All 13 seats in Northern Ireland to the House of Commons
|  | First party | Second party |
| Leader | James Craig | Joe Devlin |
| Party | UUP | Nationalist |
| Alliance | Conservative |  |
| Leader since | 7 June 1921 | 14 December 1918 |
| Leader's seat | Did not stand | Did not stand |
| Seats won | 11 | 2 |
| Seat change | Steady | Steady |
| Popular vote | 79,453 | 43,835 |
| Percentage | 49.4% | 27.2% |
| Swing | −7.8 pp | −7.4 pp |

= 1923 United Kingdom general election in Northern Ireland =

The 1923 United Kingdom general election in Northern Ireland was held on 6 December as part of the wider general election. There were ten constituencies, seven single-seat constituencies with elected by FPTP and three two-seat constituencies with MPs elected by bloc voting. Only three of the constituencies had contested elections.

== Candidates ==

| Affiliation |  | Candidates |
|---|---|---|
|  | Ulster Unionist Party | 13 |
|  | Nationalist Party | 2 |
|  | Independent Labour | 1 |
|  | Independent Unionist | 1 |
| Total |  | 17 |

==Results==

Voting only took place for 4 of 13 seats. The other 9 MPs (all Ulster Unionists) were unopposed. The election saw no change in the representation of the 13 seats in Northern Ireland.

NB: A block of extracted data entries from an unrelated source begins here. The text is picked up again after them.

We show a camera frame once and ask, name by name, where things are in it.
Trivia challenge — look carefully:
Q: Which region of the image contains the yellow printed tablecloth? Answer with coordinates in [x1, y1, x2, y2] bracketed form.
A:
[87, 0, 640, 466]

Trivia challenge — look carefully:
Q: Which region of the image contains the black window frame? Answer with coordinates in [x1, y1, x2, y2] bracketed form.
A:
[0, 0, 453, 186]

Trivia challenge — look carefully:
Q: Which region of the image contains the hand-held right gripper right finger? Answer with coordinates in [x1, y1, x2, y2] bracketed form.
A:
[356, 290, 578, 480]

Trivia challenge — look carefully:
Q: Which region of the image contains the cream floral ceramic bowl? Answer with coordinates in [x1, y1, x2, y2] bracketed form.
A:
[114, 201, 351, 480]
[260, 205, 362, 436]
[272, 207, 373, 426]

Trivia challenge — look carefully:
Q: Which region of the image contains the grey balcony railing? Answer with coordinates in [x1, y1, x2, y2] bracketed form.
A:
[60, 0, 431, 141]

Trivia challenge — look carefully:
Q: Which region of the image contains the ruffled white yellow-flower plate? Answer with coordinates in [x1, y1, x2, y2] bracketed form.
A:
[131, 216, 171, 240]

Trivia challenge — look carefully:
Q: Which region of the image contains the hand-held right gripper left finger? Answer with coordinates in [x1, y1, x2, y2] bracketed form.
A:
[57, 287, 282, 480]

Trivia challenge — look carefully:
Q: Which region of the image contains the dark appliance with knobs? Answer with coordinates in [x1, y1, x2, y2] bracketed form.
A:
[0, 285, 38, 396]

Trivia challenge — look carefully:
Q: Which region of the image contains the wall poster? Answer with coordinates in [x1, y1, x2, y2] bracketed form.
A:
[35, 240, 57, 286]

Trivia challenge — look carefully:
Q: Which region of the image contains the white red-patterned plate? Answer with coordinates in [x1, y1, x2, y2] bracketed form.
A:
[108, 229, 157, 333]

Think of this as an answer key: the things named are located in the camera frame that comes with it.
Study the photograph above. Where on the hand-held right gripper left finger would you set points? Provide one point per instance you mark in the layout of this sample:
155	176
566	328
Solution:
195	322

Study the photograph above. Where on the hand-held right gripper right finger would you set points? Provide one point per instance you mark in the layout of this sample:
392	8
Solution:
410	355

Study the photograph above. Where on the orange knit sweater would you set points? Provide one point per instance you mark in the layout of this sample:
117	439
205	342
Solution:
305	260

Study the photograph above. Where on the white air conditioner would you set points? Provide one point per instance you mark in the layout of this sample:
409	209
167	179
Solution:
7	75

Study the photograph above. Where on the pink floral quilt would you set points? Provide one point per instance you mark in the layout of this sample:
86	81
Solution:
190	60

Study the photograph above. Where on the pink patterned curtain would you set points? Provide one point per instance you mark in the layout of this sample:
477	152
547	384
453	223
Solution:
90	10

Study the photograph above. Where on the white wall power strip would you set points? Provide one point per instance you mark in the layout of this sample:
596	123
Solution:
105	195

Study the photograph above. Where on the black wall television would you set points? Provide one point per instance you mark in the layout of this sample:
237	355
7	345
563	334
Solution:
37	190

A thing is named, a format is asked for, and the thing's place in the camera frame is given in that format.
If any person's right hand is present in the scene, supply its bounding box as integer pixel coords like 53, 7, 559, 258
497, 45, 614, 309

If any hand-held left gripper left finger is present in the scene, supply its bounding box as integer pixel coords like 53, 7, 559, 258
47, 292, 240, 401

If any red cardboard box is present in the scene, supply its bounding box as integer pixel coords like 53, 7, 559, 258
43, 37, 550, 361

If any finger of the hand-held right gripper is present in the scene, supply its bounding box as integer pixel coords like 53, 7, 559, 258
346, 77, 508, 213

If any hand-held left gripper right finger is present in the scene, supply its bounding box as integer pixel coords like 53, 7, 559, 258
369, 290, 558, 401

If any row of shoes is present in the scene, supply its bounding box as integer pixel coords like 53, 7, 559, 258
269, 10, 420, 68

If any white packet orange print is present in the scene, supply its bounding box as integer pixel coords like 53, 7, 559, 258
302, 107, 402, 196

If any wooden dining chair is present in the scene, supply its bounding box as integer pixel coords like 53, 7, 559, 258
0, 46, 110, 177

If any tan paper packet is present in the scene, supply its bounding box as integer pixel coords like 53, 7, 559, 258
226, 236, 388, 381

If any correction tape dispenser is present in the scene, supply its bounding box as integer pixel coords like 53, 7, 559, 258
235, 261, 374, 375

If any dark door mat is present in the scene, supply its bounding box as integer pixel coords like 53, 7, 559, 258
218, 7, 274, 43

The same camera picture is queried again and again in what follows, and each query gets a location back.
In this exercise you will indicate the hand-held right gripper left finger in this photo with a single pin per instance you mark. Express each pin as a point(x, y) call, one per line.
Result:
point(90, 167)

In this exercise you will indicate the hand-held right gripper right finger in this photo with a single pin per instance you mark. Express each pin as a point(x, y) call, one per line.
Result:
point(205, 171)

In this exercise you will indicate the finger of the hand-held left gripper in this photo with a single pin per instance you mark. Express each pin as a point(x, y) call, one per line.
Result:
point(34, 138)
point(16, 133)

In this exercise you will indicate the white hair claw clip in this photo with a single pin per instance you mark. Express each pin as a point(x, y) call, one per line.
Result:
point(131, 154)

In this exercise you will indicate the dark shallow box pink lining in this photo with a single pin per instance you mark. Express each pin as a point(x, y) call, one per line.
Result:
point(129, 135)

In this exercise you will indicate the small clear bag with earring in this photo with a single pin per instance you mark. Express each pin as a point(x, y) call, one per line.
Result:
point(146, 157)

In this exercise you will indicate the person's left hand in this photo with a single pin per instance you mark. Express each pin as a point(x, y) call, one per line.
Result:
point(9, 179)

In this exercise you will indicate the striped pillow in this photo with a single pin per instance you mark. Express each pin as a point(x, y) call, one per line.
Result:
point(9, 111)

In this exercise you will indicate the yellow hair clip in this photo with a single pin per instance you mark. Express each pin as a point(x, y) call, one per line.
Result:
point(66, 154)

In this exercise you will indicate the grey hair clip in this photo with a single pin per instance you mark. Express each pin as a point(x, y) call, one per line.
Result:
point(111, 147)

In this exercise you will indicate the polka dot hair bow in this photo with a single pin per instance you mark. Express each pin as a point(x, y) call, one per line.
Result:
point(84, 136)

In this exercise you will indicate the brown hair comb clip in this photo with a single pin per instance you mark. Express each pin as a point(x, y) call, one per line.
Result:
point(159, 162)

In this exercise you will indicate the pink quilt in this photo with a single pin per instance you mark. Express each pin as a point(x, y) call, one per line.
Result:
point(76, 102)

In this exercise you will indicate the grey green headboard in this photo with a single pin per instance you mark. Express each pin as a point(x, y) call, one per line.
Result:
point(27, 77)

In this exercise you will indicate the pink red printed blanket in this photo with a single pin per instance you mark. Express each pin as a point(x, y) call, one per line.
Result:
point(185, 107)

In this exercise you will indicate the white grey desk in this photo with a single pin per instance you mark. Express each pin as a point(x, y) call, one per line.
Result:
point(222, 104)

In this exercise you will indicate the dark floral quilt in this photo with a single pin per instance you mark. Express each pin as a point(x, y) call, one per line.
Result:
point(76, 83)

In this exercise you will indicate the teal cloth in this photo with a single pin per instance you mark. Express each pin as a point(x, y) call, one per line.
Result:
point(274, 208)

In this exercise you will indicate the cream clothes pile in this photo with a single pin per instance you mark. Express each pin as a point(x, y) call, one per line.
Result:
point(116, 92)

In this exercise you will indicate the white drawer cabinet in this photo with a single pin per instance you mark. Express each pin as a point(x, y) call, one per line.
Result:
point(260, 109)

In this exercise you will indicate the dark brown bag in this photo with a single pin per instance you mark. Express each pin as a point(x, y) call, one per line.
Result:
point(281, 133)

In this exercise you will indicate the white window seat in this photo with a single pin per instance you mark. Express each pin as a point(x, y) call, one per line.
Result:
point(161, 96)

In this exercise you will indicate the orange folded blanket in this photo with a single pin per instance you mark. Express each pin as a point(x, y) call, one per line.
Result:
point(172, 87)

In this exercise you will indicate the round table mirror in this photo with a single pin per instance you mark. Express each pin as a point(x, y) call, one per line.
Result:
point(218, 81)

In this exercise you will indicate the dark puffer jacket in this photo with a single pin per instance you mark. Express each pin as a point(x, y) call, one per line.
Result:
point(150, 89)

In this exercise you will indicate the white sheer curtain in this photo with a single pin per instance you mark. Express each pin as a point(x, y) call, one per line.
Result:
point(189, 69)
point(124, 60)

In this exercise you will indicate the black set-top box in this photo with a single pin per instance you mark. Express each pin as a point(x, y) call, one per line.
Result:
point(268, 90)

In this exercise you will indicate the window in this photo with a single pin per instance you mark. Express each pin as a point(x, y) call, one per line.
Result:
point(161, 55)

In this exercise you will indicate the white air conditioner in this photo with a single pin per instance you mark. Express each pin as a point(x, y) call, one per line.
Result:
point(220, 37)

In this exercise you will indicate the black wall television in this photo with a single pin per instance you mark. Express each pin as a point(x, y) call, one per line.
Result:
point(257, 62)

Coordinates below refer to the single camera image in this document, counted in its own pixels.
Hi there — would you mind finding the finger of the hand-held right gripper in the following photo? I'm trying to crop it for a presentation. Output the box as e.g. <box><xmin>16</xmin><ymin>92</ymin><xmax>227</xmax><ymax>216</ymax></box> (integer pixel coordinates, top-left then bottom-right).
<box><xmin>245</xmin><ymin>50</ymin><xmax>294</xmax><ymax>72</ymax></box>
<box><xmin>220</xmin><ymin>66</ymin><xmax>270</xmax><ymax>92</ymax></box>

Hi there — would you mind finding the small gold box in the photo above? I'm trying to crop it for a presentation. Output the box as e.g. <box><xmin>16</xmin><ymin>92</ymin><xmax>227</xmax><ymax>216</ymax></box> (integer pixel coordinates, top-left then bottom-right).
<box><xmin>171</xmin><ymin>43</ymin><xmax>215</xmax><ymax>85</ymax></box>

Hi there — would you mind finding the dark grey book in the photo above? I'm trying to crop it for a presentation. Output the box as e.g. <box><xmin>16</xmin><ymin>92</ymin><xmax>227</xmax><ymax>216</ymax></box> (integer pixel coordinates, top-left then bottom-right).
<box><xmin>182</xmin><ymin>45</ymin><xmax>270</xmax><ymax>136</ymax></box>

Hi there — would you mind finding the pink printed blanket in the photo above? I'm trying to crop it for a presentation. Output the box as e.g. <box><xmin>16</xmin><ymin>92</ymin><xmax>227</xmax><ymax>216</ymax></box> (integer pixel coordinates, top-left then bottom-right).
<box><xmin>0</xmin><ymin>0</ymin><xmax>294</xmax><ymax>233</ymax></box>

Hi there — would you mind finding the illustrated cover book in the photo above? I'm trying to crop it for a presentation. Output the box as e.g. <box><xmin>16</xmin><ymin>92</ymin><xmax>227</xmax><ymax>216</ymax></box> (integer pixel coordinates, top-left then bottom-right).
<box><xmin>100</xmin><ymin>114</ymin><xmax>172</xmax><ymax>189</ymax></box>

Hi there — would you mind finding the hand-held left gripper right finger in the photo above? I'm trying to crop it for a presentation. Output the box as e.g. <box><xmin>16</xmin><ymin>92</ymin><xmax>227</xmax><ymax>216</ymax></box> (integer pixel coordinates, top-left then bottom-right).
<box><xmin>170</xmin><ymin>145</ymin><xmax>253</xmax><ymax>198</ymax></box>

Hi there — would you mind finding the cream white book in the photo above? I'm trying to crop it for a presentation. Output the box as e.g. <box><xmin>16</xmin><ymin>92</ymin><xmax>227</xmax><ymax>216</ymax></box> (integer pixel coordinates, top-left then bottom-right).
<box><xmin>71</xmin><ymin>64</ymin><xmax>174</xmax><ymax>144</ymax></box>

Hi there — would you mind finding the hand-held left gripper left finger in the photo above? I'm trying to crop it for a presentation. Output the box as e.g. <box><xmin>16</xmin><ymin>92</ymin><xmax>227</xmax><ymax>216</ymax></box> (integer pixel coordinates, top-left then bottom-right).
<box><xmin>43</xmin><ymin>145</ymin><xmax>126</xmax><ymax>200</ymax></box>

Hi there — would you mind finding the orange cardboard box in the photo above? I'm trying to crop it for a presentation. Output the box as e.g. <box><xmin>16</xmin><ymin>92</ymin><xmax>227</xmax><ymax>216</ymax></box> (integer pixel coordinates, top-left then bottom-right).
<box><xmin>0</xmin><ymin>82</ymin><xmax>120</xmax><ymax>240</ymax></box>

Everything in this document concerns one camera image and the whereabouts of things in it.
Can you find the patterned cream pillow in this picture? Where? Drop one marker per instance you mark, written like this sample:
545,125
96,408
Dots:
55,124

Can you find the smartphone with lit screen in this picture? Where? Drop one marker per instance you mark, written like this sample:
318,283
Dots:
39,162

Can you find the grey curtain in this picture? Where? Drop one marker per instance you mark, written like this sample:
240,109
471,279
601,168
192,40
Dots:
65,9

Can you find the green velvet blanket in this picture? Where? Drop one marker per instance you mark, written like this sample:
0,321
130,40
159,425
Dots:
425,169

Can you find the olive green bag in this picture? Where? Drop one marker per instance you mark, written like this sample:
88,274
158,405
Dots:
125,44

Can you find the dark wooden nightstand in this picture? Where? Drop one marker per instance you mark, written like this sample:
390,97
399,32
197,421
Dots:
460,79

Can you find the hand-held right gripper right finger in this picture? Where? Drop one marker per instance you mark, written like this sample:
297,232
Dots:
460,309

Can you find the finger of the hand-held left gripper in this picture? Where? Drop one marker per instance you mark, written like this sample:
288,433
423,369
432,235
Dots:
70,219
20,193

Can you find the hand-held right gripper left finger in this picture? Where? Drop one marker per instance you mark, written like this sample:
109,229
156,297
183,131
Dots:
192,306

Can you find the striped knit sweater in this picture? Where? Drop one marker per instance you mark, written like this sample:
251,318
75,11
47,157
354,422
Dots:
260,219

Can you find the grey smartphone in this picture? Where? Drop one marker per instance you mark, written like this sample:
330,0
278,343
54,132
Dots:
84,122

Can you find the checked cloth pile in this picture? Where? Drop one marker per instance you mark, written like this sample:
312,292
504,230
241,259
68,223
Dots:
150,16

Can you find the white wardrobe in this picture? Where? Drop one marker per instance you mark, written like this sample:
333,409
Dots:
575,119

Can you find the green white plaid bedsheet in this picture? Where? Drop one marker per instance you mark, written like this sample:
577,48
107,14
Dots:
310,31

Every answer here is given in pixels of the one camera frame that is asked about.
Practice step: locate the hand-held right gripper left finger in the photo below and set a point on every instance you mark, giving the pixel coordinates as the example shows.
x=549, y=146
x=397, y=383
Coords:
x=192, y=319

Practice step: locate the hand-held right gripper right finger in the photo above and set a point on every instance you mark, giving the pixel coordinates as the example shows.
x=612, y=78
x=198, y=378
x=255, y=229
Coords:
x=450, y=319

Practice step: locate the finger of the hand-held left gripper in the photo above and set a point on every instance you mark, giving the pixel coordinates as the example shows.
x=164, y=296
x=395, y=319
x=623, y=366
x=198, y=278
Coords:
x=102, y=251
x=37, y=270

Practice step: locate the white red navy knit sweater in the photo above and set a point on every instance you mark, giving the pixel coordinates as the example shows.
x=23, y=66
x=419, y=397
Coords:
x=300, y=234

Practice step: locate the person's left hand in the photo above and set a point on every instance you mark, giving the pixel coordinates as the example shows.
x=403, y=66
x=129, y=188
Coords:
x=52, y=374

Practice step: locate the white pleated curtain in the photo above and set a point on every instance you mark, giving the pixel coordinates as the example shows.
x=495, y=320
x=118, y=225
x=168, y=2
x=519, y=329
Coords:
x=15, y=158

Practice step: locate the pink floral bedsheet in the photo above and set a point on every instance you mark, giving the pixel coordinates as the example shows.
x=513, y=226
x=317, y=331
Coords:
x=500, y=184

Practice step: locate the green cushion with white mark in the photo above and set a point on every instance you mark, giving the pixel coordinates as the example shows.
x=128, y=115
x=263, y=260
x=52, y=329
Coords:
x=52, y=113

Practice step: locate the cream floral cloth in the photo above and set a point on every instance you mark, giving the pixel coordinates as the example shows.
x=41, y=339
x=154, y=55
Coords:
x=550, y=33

In the election as a whole, the Conservative Party, now led by Stanley Baldwin, lost its majority and the Labour Party formed a minority with Ramsay MacDonald as Prime Minister. The Ulster Unionists sat as members of the Conservative Party.

Votes in constituencies using the bloc voting system are counted as 0.5 each, as each voter had one vote per seat.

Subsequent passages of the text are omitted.